Okalosoa County Press Release

“We were thankful that the county has finally recognized that they are not competitive with other areas and they are falling behind neighboring counties,” said Michael Marasco, national representative for the International Association of EMTs and Paramedics.

This increase will impact many of the current employees, but the National Association of Government Employees (NAGE) says there is more to be done.

“It does do anything for long-term employees, who have been working there — and it creates more of a compression putting the new guy closer to someone with three, four years of experience,” Marasco said.
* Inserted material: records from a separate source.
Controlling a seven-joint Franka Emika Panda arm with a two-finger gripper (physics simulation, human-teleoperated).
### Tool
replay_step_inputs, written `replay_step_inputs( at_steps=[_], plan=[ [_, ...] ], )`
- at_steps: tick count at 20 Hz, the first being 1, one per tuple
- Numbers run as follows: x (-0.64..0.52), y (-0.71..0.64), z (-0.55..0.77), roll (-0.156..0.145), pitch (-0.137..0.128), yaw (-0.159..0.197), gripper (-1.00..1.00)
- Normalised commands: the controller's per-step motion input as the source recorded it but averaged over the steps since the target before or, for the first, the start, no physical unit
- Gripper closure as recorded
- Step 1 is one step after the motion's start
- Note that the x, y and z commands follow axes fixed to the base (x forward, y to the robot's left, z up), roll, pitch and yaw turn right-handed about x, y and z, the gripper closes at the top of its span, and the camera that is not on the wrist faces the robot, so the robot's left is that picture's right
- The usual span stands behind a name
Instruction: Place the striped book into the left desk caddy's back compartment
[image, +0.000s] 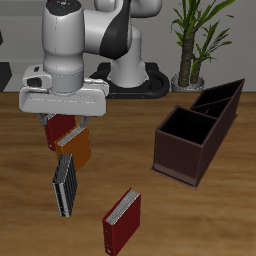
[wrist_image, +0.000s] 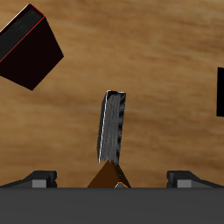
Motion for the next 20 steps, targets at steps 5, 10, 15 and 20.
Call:
replay_step_inputs(
  at_steps=[5, 10, 15, 20],
  plan=[
    [0.11, 0.11, -0.3, 0.011, 0.006, 0.022, -1.0],
    [0.11, -0.01, -0.3, -0.007, 0.012, 0.004, -1.0],
    [0.05, -0.08, -0.32, -0.004, 0.025, -0.011, -1.0],
    [0.03, -0.07, -0.25, -0.024, 0.033, -0.005, -1.0]
  ],
)
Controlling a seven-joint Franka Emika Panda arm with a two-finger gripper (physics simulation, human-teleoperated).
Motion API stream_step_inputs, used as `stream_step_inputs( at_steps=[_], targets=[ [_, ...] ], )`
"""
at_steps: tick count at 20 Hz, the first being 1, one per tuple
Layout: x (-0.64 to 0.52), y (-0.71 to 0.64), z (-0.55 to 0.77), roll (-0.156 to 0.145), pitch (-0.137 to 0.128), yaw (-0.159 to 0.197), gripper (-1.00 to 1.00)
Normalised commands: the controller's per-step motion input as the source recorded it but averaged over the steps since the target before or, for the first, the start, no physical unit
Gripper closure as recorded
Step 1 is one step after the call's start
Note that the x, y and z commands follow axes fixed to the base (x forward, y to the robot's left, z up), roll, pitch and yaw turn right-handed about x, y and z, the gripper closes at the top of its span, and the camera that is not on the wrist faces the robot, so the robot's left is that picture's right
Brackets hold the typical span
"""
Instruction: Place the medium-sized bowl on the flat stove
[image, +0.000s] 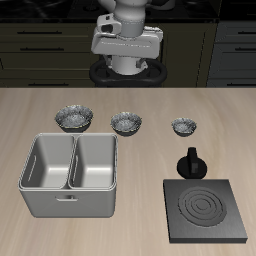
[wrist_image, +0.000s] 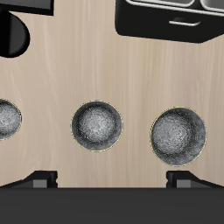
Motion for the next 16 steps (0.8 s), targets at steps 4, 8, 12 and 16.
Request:
stream_step_inputs(
  at_steps=[4,8,12,16],
  targets=[
    [0.15,0.22,-0.34,0.012,0.038,0.011,-1.0],
    [0.06,0.16,-0.2,0.019,0.01,0.007,-1.0],
    [0.03,0.18,-0.23,0.031,-0.017,-0.028,-1.0],
    [0.05,0.05,-0.32,0.01,0.007,-0.042,-1.0]
  ],
)
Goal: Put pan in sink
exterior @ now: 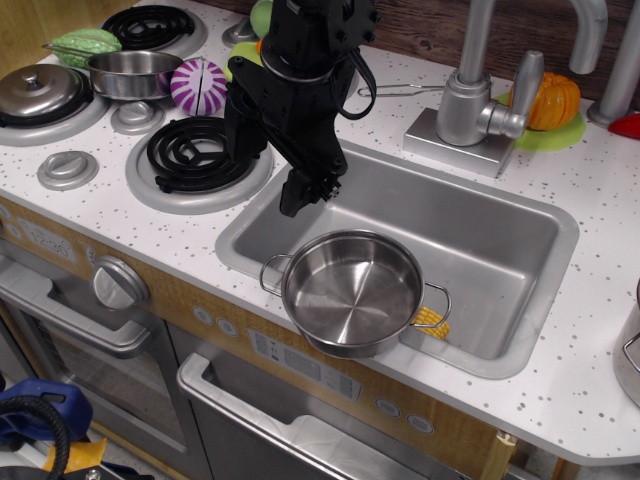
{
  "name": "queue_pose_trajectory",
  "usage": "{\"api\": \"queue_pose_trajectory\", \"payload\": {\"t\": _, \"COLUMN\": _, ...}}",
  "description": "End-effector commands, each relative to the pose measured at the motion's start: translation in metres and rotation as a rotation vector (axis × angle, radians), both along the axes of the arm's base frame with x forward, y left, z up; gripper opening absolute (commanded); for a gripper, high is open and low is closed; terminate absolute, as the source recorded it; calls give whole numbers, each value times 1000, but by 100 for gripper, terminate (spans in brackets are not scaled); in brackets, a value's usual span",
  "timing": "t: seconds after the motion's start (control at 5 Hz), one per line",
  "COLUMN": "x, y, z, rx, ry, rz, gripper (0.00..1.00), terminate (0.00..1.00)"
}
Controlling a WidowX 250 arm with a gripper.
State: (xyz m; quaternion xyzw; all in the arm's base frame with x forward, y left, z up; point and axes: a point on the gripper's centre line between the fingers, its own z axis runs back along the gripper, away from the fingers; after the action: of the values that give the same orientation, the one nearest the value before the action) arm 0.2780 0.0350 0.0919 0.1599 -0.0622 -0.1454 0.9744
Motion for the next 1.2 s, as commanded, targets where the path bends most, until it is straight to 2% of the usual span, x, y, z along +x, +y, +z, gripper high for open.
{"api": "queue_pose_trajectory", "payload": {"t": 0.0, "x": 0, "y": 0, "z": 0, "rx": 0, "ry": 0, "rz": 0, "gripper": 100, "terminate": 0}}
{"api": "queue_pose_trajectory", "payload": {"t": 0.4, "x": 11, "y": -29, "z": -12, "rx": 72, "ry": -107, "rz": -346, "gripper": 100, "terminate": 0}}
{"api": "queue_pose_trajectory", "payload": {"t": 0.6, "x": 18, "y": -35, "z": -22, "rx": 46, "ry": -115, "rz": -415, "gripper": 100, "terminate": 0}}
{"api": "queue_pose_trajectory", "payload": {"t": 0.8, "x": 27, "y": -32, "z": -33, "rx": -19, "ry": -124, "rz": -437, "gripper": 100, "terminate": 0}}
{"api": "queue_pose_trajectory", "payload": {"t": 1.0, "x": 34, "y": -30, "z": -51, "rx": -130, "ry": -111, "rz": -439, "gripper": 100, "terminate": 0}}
NAGE reports Okaloosa to be down almost 50 percent on paramedic staff and 15-20 percent on EMTs. “Your paramedics provide the advance life support care — being down 50 percent is scary,” Marasco said.

Patrick Maddox, director of public safety in Okaloosa County, said the minimum wage increase was one thing in a current contract with NAGE that the county could make a change on.

“The language commands that if we do have an increase with our starting pay for new employees that any employees that are impacted by that particular increase — meaning if they have commissary training or experience and the new minimum is more than what their current pay is — they must be brought up to that new minimum,” Maddox said.

In total, this move outside of legal discussions will cost the county $880,000. Negotiations will continue between the BCC and NAGE to compromise on more than just a wage increase for new employees.

“Pay, nightshift differentials, weekend differentials, trying to incentivize new recruits that they can train in house, trying to incentivize people to stay, it’s mostly around wages,” Marasco said.

“Those remaining folks are still a part of the negation process. So it doesn’t mean, ‘No, you’re not getting an increase — it means that the increase to come will be a part of the negation process,'” Maddox said.

Factors leading to this push — overworked employees during the COVID-19 pandemic and better wages in neighboring counties.

“We found that we were low compared to other areas, especially with some acute changes that had occurred in our sister counties such as Escambia County, Santa Rosa County,” said Maddox. “They were beginning to outpace us a bit in the manner that their minimum wages had risen above what our current pay scales were for EMTs and paramedics. So that gave us the opportunity for immediate improvement.”

There is no word on when a new agreement could be made. While the two sides of the table will meet again in December, the county is hiring EMS workers currently. To see a list of job opportunities, click here.

To learn more about NAGE, click here.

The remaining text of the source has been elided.